Saturday, July 21, 2007
Make, make me Thine, my gracious God,
Or with thy staffe, or with thy rod;
And be the blow too what it will,
Lord, I will kisse it, though it kill:
Beat me, bruise me, rack me, rend me,
Yet, in torments, I'le commend Thee:
Examine me with fire, and prove me
To the full, yet I will love Thee:
Nor shalt thou give so deep a wound,
But I as patient will be found.
Another, to God.
Lord, do not beat me,
Since I do sob and crie,
And swowne away to die,
Ere Thou dost threat me.
Lord, do not scourge me,
If I by lies and oaths
Have soil'd my selfe, or cloaths,
But rather purge me.
Thursday, July 19, 2007
Still: I'm about to have a D&C for a missed miscarriage, my second pregnancy loss in four months and the second that will require an invasive procedure. I'm supposed to be 12 weeks pregnant but the baby died at 8 weeks. Seventeen years ago I was 8 weeks pregnant when I had my first pregnancy loss, a self-chosen abortion.

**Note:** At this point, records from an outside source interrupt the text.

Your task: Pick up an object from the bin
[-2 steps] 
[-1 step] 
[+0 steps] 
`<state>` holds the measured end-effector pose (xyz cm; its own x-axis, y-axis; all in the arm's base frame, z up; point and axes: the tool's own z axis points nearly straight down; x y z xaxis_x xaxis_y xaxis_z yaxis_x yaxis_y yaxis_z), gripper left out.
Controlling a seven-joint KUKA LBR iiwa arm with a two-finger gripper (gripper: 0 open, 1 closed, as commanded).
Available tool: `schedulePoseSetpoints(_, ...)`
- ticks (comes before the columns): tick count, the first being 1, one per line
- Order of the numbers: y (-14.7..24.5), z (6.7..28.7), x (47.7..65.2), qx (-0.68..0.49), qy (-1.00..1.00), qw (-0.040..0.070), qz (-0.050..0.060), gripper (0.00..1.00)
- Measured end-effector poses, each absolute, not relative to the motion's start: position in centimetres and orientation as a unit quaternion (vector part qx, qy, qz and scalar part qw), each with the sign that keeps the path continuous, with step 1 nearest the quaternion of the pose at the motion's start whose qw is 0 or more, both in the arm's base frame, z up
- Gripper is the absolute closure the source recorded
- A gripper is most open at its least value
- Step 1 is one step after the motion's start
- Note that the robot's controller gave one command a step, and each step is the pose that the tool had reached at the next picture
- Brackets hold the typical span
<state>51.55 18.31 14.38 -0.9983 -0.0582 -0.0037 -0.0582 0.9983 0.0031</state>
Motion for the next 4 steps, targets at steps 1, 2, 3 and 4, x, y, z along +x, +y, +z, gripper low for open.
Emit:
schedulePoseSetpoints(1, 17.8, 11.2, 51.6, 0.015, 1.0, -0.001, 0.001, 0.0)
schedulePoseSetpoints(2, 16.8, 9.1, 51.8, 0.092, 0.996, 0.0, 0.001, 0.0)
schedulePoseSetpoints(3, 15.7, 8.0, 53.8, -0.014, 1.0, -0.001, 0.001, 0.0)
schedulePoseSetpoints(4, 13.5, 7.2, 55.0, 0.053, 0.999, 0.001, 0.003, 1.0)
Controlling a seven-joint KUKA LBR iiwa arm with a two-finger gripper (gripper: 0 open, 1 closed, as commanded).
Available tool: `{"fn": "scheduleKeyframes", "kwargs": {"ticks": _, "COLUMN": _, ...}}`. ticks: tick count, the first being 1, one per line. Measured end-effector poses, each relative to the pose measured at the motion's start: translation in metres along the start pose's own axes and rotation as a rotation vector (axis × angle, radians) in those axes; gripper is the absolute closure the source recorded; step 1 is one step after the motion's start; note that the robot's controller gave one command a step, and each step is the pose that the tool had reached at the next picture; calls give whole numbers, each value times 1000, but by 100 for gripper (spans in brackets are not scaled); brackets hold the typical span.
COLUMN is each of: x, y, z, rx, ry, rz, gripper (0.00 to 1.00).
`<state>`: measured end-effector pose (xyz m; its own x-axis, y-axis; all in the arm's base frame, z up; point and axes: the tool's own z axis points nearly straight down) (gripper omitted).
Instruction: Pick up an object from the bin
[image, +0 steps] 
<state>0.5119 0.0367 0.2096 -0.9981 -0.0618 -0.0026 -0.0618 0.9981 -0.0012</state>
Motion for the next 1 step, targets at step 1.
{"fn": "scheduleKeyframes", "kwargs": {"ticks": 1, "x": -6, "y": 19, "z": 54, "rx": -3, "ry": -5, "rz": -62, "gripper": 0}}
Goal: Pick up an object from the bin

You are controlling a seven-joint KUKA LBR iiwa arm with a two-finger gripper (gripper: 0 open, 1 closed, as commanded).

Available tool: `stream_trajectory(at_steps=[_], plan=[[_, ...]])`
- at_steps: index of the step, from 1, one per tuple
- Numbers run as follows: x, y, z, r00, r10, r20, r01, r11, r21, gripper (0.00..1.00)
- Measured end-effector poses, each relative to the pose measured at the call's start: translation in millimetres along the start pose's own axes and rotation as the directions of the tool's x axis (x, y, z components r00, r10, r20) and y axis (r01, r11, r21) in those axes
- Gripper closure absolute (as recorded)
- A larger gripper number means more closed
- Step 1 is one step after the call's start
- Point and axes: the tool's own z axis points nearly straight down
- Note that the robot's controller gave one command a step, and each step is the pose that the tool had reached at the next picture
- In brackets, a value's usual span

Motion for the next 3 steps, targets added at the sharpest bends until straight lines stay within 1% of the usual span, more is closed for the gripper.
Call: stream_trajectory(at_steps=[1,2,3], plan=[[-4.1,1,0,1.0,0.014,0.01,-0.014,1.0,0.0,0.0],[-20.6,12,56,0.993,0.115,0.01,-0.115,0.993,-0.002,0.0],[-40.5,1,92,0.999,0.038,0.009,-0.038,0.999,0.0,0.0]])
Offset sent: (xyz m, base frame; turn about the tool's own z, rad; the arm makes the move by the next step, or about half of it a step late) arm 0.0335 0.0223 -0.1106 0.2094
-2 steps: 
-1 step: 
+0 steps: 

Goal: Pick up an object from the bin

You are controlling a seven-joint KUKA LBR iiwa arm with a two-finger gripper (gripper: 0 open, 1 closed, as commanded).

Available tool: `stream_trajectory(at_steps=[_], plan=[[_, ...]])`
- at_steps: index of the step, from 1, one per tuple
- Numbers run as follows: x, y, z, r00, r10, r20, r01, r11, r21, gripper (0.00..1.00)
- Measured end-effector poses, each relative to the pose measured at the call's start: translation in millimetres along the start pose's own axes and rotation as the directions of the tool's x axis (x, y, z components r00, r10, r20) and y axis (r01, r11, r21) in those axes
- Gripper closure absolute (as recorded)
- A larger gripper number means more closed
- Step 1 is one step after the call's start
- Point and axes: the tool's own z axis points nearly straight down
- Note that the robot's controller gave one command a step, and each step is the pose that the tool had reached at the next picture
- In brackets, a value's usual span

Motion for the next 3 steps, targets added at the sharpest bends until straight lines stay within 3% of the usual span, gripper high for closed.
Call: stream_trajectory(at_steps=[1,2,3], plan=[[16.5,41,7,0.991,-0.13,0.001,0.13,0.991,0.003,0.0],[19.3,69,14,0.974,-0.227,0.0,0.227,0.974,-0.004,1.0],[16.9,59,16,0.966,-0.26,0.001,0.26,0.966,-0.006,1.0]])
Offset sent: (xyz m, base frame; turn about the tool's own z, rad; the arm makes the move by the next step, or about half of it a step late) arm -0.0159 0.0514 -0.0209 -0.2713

My mind has been flooded uncannily with minutely-detailed memories of that time, down to what I wore, the shade of my lipstick, the menu that my then-boyhfriend good-humoredly and ruefullly drew up for the "last meal" the night before, with a menu card promising "House Special Coffee Ice Cream." (That good man [for he was good in many ways, in spite of this horrible mistake, which I'm sure he regrets] is long gone. We married and I did most things imaginable to ruin it.)
I must remember, then, that this is not punishment for those sins of long ago, for God has forgotten them, even if I have not. Then how am I to understand it?